What We See in the Slush by Mina Manchester
Hello writer! You take your writing as seriously as we take reading it. The editorial team at Five South has the added benefit of seeing a massive swath of short fiction. I'd like to share some of the common things we see that separate the wheat from the chaff.
As we all know, rules are meant to be broken. I hope you’ll use these guidelines as a barometer to measure your work. Peruse these thoughts and see if any apply to a certain piece or two of yours. See if there are ways to improve, go deeper, make more concise or weird—and ultimately, increase your chances of publication, not just with Five South, but hopefully elsewhere as well!
Consider the first sentence. “John woke up and rubbed his eyes” is not very compelling. “John woke up and rubbed cat puke out of his eyes” on the other hand, has us from the get-go.
On the first page of your story, we want to know in whose point of view we are in: first, second, or third person character, or omniscient narrator.

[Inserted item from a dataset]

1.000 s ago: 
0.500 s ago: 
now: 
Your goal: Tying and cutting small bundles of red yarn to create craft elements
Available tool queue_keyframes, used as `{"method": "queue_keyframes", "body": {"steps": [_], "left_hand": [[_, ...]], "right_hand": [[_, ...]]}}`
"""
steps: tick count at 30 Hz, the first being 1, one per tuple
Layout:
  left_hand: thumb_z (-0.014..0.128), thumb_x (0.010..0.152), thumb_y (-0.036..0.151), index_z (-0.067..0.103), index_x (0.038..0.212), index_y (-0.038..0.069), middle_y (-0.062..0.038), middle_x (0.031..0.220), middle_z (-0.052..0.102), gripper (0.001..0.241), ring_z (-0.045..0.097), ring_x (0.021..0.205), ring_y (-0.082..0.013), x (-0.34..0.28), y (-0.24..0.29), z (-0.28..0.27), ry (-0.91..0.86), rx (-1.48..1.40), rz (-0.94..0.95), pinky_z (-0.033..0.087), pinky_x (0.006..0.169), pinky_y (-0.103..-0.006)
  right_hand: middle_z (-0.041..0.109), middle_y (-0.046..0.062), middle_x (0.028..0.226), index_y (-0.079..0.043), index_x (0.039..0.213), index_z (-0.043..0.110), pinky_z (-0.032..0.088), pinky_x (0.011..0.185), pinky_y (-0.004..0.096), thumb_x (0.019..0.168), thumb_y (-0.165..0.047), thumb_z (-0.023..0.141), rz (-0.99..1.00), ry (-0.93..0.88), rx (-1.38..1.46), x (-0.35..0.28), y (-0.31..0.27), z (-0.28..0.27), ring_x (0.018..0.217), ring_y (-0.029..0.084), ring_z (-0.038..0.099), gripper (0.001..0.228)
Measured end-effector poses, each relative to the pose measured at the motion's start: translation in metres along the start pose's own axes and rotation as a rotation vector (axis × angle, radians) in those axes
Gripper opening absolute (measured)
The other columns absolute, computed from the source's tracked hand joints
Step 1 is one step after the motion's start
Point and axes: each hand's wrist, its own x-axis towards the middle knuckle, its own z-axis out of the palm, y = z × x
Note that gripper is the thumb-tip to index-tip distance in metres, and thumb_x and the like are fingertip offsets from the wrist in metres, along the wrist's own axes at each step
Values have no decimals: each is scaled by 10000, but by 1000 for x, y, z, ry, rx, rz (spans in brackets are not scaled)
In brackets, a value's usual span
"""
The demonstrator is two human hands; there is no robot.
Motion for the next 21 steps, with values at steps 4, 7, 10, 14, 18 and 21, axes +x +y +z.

Do not stray from this POV.
Is your story in past, present, or future tense? Pick one and stay with it.
Set your story at an infrequently written about time. How’s 2 am, or 4 pm, or the middle of the workday?
It’s easy to forget that stories need to be entertaining, even if they are about love, loss, grief, or death. Or heavy metal. Ensure you have a central conflict; the bigger, the better, and the earlier on in the story, the better. Conflicts in the backstory of the narrative don’t count! There must be a conflict in the current, front story of the narrative.
Draw on your conflict through the story to keep your readers on their toes. Conflict shouldn’t be lurid. Don’t add a gun when a letter will do. Don’t add a murder when a dog will do.
Add layers of nuanced psychological depth. Without it, your readers will not be interested in your characters.
Check the balance of in-scene versus summary/exposition. The best stories have both. The whole story should be in-scene with a few summary lines in between for transitions and to convey past action or backstory details.
All stories have a backstory. Too much of it takes away from the current action, which is where readers want to be. Keep it to 1-2 interspersed sentences.
Try to avoid saying, “Character Name shuddered in the wind/cold/rain/sunlight.” No one shudders that much. Make sure your word choice is fresh! Give us those SAT words that we have to look up. We’re nerds and we LOVE looking stuff up.
Beware the navel gaze. We love a story about thinking and writing as much as the next reader. Before you submit, ask yourself: Does this story have action? Does it have a dialogue with another character? Does it have tension? Is there anything at stake for my main character? Does anything grow or change by the end?
Keep it weird. We receive many stories about COVID, aging parents, bad parents, heartbreak, and the death of a loved one. We love to read stories about these topics, but since we receive so many, they must have a hot take. How about writing from the perspective from the COVID patient who recovers only to realize they lost something else, or the sibling who believes it’s a hoax? How about a story from the POV of the bad dad or sad mom? How about a heartbreak that shouldn’t have happened?
A few final tips:
· Aim for 3,000 words or less for short fiction and 1000 or less for flash fiction.
· Avoid using a line of dialogue as your first sentence.
· We get a lot of third-person POV. Maybe try first?
· Try to avoid rhetorical questions.
· Cut out all the unnecessary “that’s.”
· “Like” should be as if or as though.
· “Had been” = was.
· “Had taken” = took.
· Perhaps most important, get somebody to proofread or beta read your work before you submit it!
Mina Manchester is an MFA candidate at Sewanee. Before coming to Five South she was an assistant editor for Narrative Magazine for six years. Mina’s work has been published in HuffPost, Columbia Journal, The Normal School, and Inscape. Her short story “Opening Day” was a Finalist for the 2020 Pinch Literary Award, and her short story “Fight or Flight” was a Finalist for Cutthroat’s Rick DiMarinis Short Story Award. She was nominated for the UCLA James Kirkwood Award in Creative Writing. Mina has attended the Kenyon Review Writing Workshop, The Writer’s Hotel, where she was also a TA in 2020, and Narrative’s Art of the Story Workshop. She lives in Los Angeles with her family.